The Calcutta Arts Club has brought French artist Thomas Henriot’s works in ink on paper Across The City to Chennai. Thomas Henriot has worldwide representation by galleries, and he lives among Rio de Janeiro, Havana and Paris. He is currently in India as part of the Calcutta Arts Club’s artist’s residency programme.

Beginning strokes

“The Chinese say the first stroke is the beginning of life,” says Thomas. Every stroke alters the composition, and Thomas works with an inherent rhythm, letting his drawing play out like a dance. Fascinated by Chinese painters such as Shitao and Zuta, Thomas formally studied the art. Tradition required that he modify his stroke under his master’s directive, which he never could. “Perhaps if I tried, in 10 years, it could happen!” The realm of ink and wash reaches grandiose proportions in Thomas’ multiple panels, lengthy scrolls and piano folds. “I start small and then the painting just grows. I don’t worry about getting the perspective or proportion right. Of course, I have the skill as an artist to progressively achieve the look I want.” For Thomas, there is no first drawing. He makes no attempt to control the final composition: an implicit belief in his ability and acquired skills evolve his travelogues on paper.

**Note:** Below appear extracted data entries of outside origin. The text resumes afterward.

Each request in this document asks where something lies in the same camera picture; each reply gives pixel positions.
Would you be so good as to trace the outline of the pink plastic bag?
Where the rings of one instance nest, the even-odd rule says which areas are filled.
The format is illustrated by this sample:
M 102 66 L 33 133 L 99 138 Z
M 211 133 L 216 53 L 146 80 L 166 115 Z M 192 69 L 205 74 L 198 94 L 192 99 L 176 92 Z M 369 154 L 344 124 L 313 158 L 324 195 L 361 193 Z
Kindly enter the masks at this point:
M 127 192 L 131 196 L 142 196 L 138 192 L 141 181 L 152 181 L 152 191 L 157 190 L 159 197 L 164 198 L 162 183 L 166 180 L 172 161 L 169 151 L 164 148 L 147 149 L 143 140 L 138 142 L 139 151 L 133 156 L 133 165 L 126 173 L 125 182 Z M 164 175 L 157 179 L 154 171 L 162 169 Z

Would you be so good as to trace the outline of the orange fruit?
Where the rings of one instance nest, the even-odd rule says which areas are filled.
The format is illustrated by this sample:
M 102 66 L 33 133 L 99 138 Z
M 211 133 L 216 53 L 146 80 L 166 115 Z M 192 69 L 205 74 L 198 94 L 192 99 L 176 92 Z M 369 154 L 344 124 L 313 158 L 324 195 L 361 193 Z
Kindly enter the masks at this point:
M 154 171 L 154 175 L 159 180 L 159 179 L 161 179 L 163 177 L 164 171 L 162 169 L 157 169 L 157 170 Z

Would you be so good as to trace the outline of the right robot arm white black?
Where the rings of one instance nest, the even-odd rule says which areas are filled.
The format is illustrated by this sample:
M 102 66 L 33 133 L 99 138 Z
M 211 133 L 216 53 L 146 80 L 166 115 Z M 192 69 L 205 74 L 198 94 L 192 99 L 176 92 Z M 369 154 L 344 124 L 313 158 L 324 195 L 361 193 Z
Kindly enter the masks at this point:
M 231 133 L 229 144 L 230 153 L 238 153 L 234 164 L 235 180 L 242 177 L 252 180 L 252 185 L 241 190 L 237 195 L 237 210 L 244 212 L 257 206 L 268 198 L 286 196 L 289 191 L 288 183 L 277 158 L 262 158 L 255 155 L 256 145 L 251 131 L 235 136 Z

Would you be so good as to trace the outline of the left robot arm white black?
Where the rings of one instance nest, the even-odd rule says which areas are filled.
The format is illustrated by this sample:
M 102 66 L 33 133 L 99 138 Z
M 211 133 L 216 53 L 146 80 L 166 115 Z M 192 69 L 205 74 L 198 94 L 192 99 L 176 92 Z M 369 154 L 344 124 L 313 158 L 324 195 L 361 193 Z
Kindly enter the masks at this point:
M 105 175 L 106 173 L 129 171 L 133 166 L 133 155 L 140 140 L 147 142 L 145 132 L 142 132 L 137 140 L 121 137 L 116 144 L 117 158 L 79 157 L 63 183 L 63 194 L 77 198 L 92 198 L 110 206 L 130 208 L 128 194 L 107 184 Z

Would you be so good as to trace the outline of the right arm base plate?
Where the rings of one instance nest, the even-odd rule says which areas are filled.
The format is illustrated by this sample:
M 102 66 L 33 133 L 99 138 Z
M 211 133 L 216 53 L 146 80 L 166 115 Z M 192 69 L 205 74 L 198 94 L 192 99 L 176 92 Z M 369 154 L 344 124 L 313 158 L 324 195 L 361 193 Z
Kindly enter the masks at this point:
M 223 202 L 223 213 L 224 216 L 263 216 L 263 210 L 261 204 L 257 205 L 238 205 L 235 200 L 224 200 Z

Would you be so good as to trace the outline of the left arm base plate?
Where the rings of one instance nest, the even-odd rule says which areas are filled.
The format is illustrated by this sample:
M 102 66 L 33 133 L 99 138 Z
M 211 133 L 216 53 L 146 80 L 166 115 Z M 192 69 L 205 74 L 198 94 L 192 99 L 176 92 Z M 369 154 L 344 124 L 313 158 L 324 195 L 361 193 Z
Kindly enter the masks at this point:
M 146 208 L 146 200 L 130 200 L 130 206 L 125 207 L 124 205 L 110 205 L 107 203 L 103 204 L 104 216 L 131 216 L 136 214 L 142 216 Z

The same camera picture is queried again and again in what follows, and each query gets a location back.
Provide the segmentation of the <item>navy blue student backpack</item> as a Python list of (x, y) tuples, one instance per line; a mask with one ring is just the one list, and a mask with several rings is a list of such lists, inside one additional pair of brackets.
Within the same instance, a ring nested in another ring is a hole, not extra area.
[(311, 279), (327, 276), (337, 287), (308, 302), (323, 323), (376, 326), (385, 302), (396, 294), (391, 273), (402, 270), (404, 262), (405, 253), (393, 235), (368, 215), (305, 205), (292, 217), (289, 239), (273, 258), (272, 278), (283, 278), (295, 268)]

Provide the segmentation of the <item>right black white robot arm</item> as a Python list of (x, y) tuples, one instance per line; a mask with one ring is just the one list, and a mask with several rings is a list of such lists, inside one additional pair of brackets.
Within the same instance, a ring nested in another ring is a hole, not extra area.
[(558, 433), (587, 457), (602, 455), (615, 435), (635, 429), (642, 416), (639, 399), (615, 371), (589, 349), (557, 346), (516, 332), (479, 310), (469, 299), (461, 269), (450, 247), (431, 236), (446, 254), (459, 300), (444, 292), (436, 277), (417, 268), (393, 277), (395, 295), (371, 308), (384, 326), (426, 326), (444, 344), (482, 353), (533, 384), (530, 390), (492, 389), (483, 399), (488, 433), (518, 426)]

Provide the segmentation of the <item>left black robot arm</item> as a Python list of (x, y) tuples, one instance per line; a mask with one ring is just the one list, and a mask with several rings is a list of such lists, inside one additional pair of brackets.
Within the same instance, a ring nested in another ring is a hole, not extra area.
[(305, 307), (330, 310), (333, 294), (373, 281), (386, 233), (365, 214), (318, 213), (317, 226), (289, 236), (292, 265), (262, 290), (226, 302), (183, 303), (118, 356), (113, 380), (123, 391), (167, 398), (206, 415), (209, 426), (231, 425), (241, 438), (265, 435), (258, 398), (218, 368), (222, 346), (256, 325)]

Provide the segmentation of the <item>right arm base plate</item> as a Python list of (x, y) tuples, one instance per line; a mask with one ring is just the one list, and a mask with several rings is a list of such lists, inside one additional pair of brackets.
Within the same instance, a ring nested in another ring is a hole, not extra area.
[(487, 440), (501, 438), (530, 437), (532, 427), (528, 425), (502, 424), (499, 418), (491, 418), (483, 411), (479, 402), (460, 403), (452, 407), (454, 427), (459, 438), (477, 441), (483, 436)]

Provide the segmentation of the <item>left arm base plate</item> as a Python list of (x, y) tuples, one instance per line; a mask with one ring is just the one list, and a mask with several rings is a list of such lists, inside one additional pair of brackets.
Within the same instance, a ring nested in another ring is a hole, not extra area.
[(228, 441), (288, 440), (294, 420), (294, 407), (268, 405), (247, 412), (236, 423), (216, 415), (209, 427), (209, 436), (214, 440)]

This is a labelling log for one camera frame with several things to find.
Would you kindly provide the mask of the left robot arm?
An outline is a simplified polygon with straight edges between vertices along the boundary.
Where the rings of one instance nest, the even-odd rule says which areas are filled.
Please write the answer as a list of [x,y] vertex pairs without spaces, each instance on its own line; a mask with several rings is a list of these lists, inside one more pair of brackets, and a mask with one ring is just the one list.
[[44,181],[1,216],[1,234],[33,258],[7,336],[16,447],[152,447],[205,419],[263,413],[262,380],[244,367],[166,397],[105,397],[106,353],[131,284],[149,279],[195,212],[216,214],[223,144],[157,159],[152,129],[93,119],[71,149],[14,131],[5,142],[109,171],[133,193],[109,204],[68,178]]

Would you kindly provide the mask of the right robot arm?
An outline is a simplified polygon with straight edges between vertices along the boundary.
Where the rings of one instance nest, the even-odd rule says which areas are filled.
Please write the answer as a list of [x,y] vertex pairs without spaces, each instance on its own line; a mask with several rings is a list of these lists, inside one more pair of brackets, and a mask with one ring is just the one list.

We are standing in front of his multi panel work of Harlem 2013, a church in New York. “I always start at the centre,” he answers, pointing to a figure in the entrance arch. Curiously, it is exactly the point I zeroed in the first time I saw Harlem 2013, confirming his innate connect with people and place. Paris, a triptych, has bones amidst corrals of roses, death within life. Thomas was inspired by a dream to make the large and complex work titled Tanger In Morocco. The building rendition appears like caricatured trompe l’oeil with intricate details concealed between ornate grills, windows and nooks. A 22-metre-long work on Cuba and the newspaper as symptom of society occupies an entire gallery wall. Thomas’ ink and brush techniques reference the art of architectural sketches and graphic art, inviting a direct engagement to explore his enigmatic storylines.

Interactive process

For Thomas, the process is more important than the outcome and the freedom to work by improvising and experimentation. “I like it that I cannot always know the size of the paper and not all the panels match exactly.” He paints as we see the world, part views, never all at once. Unlike illustrative art where the story comes first, for Thomas it is “first drawing, then story”. Inks and rice paper are both long lasting media. Placing Japanese rice paper on surfaces, Thomas rubs an inked brush over to get various textures through. He always uses a brush, never a pencil, saying, “Ink becomes the paper.”

I ask him, “How do you work? Do you put up the sheets on a wall?” “I put them on the floor. I learned ballet and being on the floor is natural. Coming down to earth is a humbling experience. It does not matter it is me; I am just a medium and I happen to be there to receive.” Working in crowded places, sometimes in prohibitive areas, Thomas engages with his audience who watch him paint, making it a collective experience. He always finds a protective force. “People gather round me, but they make sure nothing interferes. The space of painting becomes a human space.” India is crucial for both Henriot’s meditative approach to painting and in discovering the closeness of life to death. “India makes you conscious of this. Even as an old building was deteriorating, I found it full of life, birds and animals. Next to death, life begins.”

(The exhibition is on at Lalit Kala Akademi till January 19 from 11 a.m. to 7 p.m.)